### Task goal
The answer must consist only of the lines from the line with "For the benchmark, drop pins on the clear" to the line with "For the benchmark, drop pins on the mannequin with red", both included, exactly as they stand below.

Entries taken from a collection:
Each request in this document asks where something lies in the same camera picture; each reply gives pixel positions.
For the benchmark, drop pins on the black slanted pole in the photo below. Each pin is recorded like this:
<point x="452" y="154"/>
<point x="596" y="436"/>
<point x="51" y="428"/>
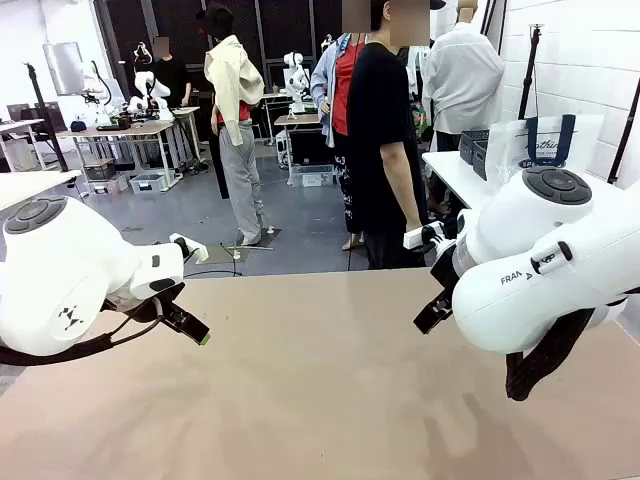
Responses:
<point x="625" y="130"/>

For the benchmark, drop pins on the background wooden work table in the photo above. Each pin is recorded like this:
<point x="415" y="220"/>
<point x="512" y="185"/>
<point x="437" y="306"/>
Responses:
<point x="125" y="131"/>

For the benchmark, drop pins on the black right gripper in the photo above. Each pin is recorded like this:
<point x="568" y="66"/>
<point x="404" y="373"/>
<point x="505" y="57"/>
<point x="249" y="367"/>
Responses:
<point x="446" y="272"/>

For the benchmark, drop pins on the person's right forearm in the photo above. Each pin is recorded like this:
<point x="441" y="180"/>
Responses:
<point x="400" y="185"/>

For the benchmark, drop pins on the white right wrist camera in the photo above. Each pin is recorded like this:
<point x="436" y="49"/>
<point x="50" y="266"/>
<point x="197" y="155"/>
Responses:
<point x="415" y="237"/>

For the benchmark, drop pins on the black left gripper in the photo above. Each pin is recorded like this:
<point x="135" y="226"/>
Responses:
<point x="160" y="302"/>

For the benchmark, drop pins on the mannequin with cream hoodie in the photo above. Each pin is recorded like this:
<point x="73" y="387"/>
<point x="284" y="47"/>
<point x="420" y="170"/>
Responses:
<point x="235" y="110"/>

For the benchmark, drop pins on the clear storage bin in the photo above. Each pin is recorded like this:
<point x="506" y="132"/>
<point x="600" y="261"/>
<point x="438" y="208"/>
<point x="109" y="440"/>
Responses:
<point x="147" y="184"/>
<point x="312" y="176"/>

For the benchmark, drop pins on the grey whiteboard panel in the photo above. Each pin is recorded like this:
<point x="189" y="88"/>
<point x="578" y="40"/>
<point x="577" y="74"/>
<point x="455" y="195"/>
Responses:
<point x="64" y="67"/>

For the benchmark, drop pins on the person in black t-shirt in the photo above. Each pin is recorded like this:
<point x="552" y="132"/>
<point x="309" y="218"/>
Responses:
<point x="380" y="125"/>

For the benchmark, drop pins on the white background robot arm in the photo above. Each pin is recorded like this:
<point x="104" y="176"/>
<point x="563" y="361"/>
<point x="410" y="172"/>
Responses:
<point x="145" y="90"/>
<point x="297" y="75"/>

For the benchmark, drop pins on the mannequin with red top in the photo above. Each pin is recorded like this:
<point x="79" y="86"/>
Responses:
<point x="337" y="100"/>

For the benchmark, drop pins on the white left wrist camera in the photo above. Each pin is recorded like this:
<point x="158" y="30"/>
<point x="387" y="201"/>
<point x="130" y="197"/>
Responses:
<point x="192" y="250"/>

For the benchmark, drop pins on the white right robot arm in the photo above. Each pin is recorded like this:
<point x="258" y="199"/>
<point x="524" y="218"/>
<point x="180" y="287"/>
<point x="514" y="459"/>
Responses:
<point x="530" y="280"/>

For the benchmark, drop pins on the black tripod stand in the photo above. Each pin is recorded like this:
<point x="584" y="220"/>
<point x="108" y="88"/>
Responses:
<point x="47" y="120"/>
<point x="530" y="70"/>

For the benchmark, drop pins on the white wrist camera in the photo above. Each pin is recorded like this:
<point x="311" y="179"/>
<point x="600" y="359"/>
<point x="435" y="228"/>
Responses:
<point x="415" y="237"/>
<point x="192" y="250"/>

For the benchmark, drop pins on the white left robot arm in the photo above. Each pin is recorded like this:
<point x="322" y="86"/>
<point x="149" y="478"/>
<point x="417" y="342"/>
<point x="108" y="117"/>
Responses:
<point x="60" y="280"/>

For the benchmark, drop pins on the white side table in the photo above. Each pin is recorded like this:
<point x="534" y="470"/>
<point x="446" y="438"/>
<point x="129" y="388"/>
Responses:
<point x="450" y="175"/>

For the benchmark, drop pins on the background person in black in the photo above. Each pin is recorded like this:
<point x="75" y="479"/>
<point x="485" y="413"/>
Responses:
<point x="172" y="75"/>

### Task answer
For the benchmark, drop pins on the clear storage bin in the photo above. Each pin is recorded like this:
<point x="506" y="132"/>
<point x="600" y="261"/>
<point x="438" y="208"/>
<point x="109" y="440"/>
Responses:
<point x="147" y="184"/>
<point x="312" y="176"/>

For the benchmark, drop pins on the grey whiteboard panel in the photo above. Each pin is recorded like this:
<point x="189" y="88"/>
<point x="578" y="40"/>
<point x="577" y="74"/>
<point x="455" y="195"/>
Responses:
<point x="64" y="67"/>

For the benchmark, drop pins on the person in black t-shirt in the photo above. Each pin is recorded like this:
<point x="552" y="132"/>
<point x="309" y="218"/>
Responses:
<point x="380" y="125"/>

For the benchmark, drop pins on the white background robot arm in the photo above. Each pin is recorded like this:
<point x="104" y="176"/>
<point x="563" y="361"/>
<point x="410" y="172"/>
Responses:
<point x="145" y="90"/>
<point x="297" y="75"/>

For the benchmark, drop pins on the mannequin with red top in the photo above. Each pin is recorded like this:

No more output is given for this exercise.